Mourad explains that Tunis was a city where a number of Italians had chosen to live and to build. Passing through the Bab el-Bahr gate dividing the old city from the Ville Nouvelle, built at the end of the 19th century after the French Protectorate in Tunisia, which began in 1881 and continued until 1956, Mourad showed us the majestic Palazzo Cardoso, “the property of an Italian family which lived there for two-hundred years”, he explained.

Another all-Italian piece of history is represented by Palazzo Gnecco, an elegant building which was once an emblem of extraordinary stylistic importance, as demonstrated by the refined entrance framed by two majestic columns capped by a gable in perfect Neoclassical style. Now derelict, the building is used as a deposit by local shopkeepers. “The building was constructed by Paulo Antonio Gnecco, a wealthy Italian merchant, as his family home” explains Mourad, “it served as a refuge for Giuseppe Garibaldi and other Italian patriots who were fleeing from Italy,” he tells us, indicating the plaque set to one side of the door.

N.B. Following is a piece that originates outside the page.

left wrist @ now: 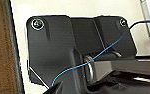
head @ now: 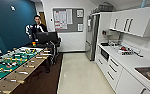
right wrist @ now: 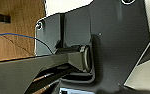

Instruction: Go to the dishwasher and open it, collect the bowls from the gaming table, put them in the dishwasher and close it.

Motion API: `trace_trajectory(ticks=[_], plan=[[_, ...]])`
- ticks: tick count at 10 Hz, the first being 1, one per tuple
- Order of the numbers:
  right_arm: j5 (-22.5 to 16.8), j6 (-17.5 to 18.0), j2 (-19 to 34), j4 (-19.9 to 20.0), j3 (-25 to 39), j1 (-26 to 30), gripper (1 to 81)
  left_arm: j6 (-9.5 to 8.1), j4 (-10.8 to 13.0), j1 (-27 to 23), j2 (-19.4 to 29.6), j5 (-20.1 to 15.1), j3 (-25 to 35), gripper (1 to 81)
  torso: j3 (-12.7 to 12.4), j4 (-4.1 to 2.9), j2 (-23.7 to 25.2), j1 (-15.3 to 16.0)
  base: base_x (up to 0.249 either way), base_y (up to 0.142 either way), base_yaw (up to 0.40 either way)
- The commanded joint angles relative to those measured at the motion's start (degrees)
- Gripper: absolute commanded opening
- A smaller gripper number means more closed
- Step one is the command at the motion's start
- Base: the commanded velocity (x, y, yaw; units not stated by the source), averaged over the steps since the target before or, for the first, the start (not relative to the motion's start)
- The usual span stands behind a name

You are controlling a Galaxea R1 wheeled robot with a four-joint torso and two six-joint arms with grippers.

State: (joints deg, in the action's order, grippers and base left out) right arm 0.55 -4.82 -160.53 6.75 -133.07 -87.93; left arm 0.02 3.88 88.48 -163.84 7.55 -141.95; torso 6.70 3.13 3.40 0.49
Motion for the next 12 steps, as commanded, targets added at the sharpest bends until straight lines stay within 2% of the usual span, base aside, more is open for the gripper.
trace_trajectory(ticks=[1, 9, 12], plan=[[-3.45, -0.19, 0.62, -0.69, 0.72, 2.36, 81.1, 0.33, 0.96, -2.21, 0.44, -3.06, 0.18, 81.1, 0.0, 0.0, 0.0, 0.0, 0.0, 0.0, 0.359], [-3.45, -0.19, -0.96, -0.69, -1.82, 2.18, 81.1, 0.42, 0.96, -2.21, 0.09, -3.15, -0.08, 81.1, 0.0, 0.0, 0.0, 0.0, 0.0, 0.0, 0.359], [-3.45, -0.19, -1.23, -0.78, -1.92, 2.19, 81.1, 0.42, 0.87, -2.3, -1.14, -3.15, -2.63, 81.1, 0.0, 0.02, 0.0, 0.0, 0.0, 0.0, 0.359]])
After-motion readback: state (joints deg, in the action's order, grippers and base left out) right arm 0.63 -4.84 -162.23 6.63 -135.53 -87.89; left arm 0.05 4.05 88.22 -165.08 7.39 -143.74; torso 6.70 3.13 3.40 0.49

In the European part of the city, following Rue Borj Bourguiba in the down town area, Mourad shows us a building in perfect Western Art Nouveau style set between two modern constructions. Left in a derelict state for years, its decorations show to what extent the floral style had developed in Tunis.

In the old part of the city, in the midst of the tangle of streets characterising the Medina, lies the Tour Eiffel Hotel, a typically Arabian-style building which has maintained its original structure despite its change in use. Set in a two-floor building, it is a zero-star hotel with very cheap rooms, where guests have to pay an extra charge if they want access to a shower. The interior is flooded by blue light, creating a rarefied and psychedelic atmosphere. At the heart of the building, resembling a tribute to modern history, lies a two-story model of the Eiffel Tower in metal.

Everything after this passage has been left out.